1937: 4 movies

(Last updated 14 November 2013)

Stage Door 
Directed by Gregory La Cava
Produced by Pandro S. Berman
Written by Morrie Ryskind and Anthony Veiller
Cinematography by Robert De Grasse
Editing by William Hamilton
Art Direction by Van Nest Polglase
Costumes by Muriel King
Sound recording by John L. Cass
Starring Katherine Hepburn and Ginger Rogers

   Kate kills it! She gives what may be the first killer example of modern cinematic acting. The script itself kills with the best feminist ideals since the movies of Alice Guy. 1937 presented a fork in the road in the progression of cinema. It seems most movie companies were under the impression that movies were a substitution for staging a live-play. There were scores of movies made around this year that did little else than plop a camera in front of actors (often miscast) as they read an established script for the stage. Stage Door works because it takes a step back and shows not only the play but the struggle to make one. The scenes in the boarding house for actresses are brilliant. We see the comraderie, the back-stabbing banter, the dirty looks, and the toying with dim boys. The chemistry is so great that it's easy to believe the place is actually lived in. The dialogue among the women is written in a beautifully chaotic way, and the focus on so many different characters is refreshing! As is the complete focus on feminine experience! Ginger Rogers is pretty amazing as well, especially in her drunk scene!
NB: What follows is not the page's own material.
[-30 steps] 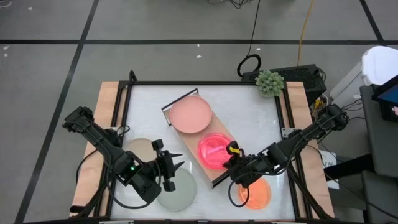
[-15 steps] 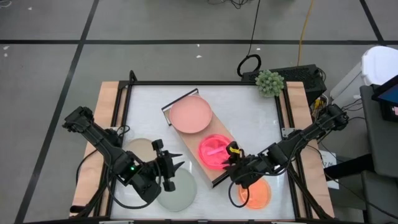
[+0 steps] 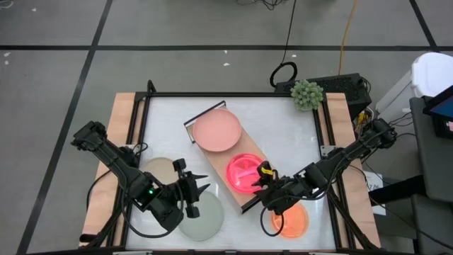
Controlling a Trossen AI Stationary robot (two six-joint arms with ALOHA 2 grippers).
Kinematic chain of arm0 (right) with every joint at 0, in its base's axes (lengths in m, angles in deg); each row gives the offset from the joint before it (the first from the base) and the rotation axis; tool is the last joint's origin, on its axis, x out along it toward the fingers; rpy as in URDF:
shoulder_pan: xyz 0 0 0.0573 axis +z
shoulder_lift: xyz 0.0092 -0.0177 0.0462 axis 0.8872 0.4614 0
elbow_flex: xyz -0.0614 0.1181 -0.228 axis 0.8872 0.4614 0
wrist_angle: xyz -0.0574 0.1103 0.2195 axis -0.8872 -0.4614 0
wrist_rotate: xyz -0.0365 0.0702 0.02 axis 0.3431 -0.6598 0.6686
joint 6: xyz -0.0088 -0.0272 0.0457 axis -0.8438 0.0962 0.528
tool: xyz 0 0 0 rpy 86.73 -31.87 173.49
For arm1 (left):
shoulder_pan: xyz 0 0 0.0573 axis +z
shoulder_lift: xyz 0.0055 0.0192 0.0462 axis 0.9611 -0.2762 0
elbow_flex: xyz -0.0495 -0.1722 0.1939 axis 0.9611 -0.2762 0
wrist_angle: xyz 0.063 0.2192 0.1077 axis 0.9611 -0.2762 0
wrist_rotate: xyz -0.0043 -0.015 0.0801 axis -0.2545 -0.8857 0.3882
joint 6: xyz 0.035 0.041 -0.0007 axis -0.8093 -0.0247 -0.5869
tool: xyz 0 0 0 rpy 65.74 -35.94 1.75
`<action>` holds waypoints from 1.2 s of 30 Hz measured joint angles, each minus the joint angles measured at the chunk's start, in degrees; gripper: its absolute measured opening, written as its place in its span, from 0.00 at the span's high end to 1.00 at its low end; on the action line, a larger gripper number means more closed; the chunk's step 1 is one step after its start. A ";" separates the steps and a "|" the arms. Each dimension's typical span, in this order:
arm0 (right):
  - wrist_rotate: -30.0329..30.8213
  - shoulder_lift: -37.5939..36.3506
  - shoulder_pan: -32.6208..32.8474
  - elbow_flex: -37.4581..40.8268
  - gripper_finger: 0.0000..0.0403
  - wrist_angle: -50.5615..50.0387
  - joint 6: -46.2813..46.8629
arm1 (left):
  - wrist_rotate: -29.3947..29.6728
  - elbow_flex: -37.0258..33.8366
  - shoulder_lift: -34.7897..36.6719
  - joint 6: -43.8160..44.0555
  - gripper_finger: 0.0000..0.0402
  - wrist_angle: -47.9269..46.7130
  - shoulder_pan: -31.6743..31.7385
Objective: Place and stack plates onto a shelf
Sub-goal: Stack the small pink plate on top of the small orange plate on the shelf, then stack the large gray plate on top of the large pink plate on the shelf
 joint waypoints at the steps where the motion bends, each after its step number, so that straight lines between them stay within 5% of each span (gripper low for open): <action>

Andrea Leeds may not be up to the caliber of her colleague's talents but their fire, and that of the writing and directing, more than makes up for her miss. Additionally, it's intriguing to see how much movies had changed in the 59 years since Muybridge's horse movie, since the movie seems to be talking as much about the desperation to get on stage as it does about getting onto the screen, if not moreso. Cinema wasn't just about capturing unique sights anymore, it had become an industry, a mecca, and this is one of the first and best movies to reflect on that.

Dead End
Directed by William Wyler
Produced by Samuel Goldwyn and Merritt Hulburd
Written by Lillian Hellman
Cinematography by Gregg Toland
Editing by Daniel Mandell
Art Direction by Richard Day
Set decoration by Julia Heron
Starring Sylvia Sidney, Humphrey Bogart,
Joel McCrea, Allen Jenkins,
Ward Bond, Billy Halop,
Bobby Jordan, and Leo Gorcey.

   Dead End is one of the stand-outs from this year even though it struggles with some of that same pull to be a live-play, something no movie can ever be. It succeeds because it is conscious of that struggle, and it finds a way out. By focusing on a fabulously diverse set, the faces of the actors, and a multiplicity of shadowy angles, we leave the realm of the stage and feel our eyes meld with the camera's.
   And what a set is here! Skyscrapers, apartment buildings, shops, penthouses, slums, loading docks, and the bay are all here! The acting as well is stellar, including: Humphrey Bogart, Sylvia Sidney, Joel McCrea, and the young men who came to be known as "the Dead End Kids". In quality, Dead End improves on the formula used in 1931's Street Scene and updates some aspects like sound, lighting, and editing. It also loses a bit of the extraneous melodrama while still retaining a very realistic urgency, thanks to the masterly screenplay. In sum, it's a finely wrought mass of desperation, orbiting themes of class struggle, love, and crime.

Educated Fish
Directed by Dave Fleischer
Produced by Max Fleischer
Music by Sammy Timberg
Animated by Hicks Lokey and Myron Waldman

   On the story-level, it's a cute animated take on the Prodigal Son story. On the cinematic level, it's a fantastically conceived and detailed moving picture show. The animation team has created a lovely undersea town which although tranquil is only slightly removed from the dangers of the fishers overhead. In showing the contrast between safety and peril, and the little fish that moves between them, the little fish's frenzied speed bring the lesson home for us with a great deal of fantastical entertainment.


An Optical Poem
Produced by Oskar Fischinger

   Dots and lines move around in different settings, all fitting the mood and instrumentation of Liszt's Second Hungarian Rhapsody. Fun and soothing colors and shapes. The best part is probably when the circles seem to emerge from our side of the screen into the frame, going deep, and creating a space, half-real and half-abstract.